Could you transcribe exactly the lines from the one containing "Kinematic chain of" through the end of the listing below, both included, but none of the pictures?
(Beginning of DATA EXTRACT)
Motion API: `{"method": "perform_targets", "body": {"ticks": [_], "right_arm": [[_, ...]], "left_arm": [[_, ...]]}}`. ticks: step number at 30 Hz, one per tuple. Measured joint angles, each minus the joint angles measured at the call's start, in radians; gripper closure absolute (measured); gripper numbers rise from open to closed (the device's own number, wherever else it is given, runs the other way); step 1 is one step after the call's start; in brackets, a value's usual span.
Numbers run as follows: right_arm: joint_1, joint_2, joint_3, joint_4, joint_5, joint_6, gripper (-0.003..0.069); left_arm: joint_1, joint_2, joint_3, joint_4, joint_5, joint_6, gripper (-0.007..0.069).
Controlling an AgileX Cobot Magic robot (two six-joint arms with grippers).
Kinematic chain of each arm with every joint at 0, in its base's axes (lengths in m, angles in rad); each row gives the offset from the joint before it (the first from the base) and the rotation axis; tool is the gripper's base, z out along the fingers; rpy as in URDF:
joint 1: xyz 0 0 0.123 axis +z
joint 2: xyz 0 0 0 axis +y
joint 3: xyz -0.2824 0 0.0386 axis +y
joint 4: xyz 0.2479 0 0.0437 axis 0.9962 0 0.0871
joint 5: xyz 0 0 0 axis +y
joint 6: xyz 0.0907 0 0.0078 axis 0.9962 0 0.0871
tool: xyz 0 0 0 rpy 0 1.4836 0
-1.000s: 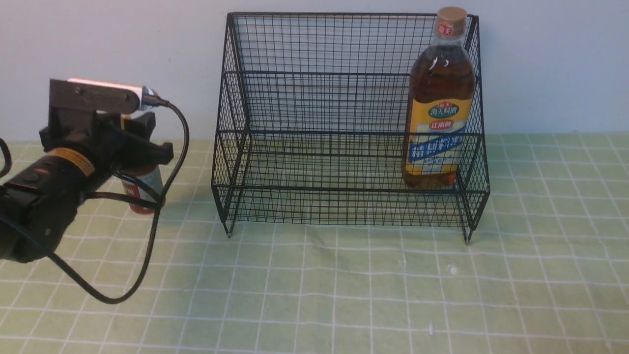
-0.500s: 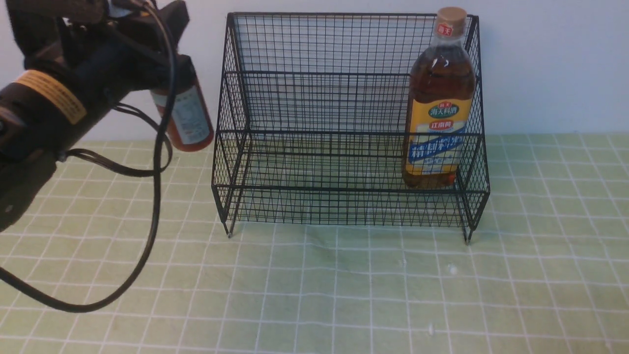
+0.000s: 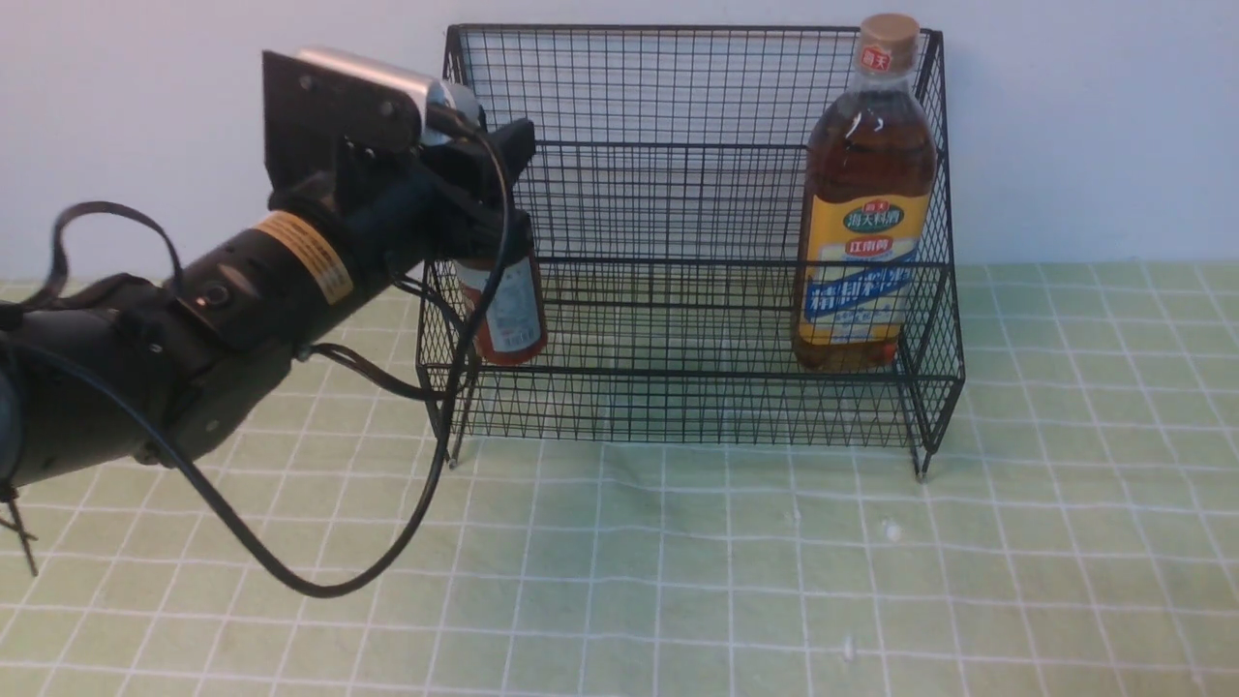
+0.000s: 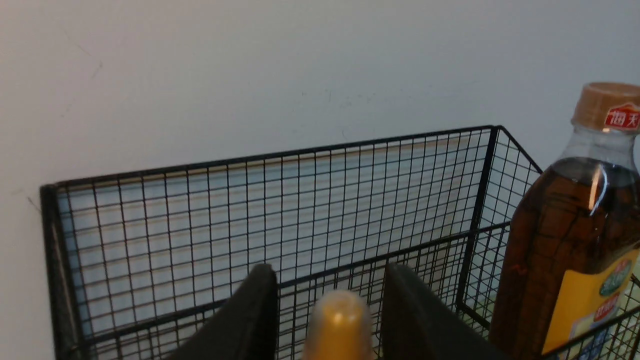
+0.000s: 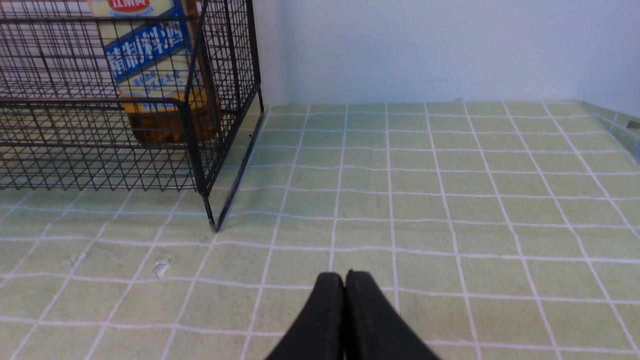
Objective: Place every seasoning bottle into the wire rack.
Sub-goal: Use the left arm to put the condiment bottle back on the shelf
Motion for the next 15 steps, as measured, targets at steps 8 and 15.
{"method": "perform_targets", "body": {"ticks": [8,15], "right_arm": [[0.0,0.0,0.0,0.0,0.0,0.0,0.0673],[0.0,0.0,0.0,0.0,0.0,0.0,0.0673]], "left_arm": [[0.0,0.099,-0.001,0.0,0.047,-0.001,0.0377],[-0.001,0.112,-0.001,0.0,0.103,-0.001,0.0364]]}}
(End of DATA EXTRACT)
→ YOUR SOLUTION:
Kinematic chain of each arm with every joint at 0, in its base's axes (lengths in m, angles in rad); each row gives the offset from the joint before it (the first from the base) and the rotation axis; tool is the gripper's base, z out along the fingers; rpy as in URDF:
joint 1: xyz 0 0 0.123 axis +z
joint 2: xyz 0 0 0 axis +y
joint 3: xyz -0.2824 0 0.0386 axis +y
joint 4: xyz 0.2479 0 0.0437 axis 0.9962 0 0.0871
joint 5: xyz 0 0 0 axis +y
joint 6: xyz 0.0907 0 0.0078 axis 0.9962 0 0.0871
tool: xyz 0 0 0 rpy 0 1.4836 0
-1.000s: 
-0.500s: 
+0.000s: 
+0.000s: 
+0.000s: 
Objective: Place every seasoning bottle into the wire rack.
Sub-goal: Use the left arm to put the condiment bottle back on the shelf
Motion for the next 15 steps, as measured, targets at steps 8 and 15.
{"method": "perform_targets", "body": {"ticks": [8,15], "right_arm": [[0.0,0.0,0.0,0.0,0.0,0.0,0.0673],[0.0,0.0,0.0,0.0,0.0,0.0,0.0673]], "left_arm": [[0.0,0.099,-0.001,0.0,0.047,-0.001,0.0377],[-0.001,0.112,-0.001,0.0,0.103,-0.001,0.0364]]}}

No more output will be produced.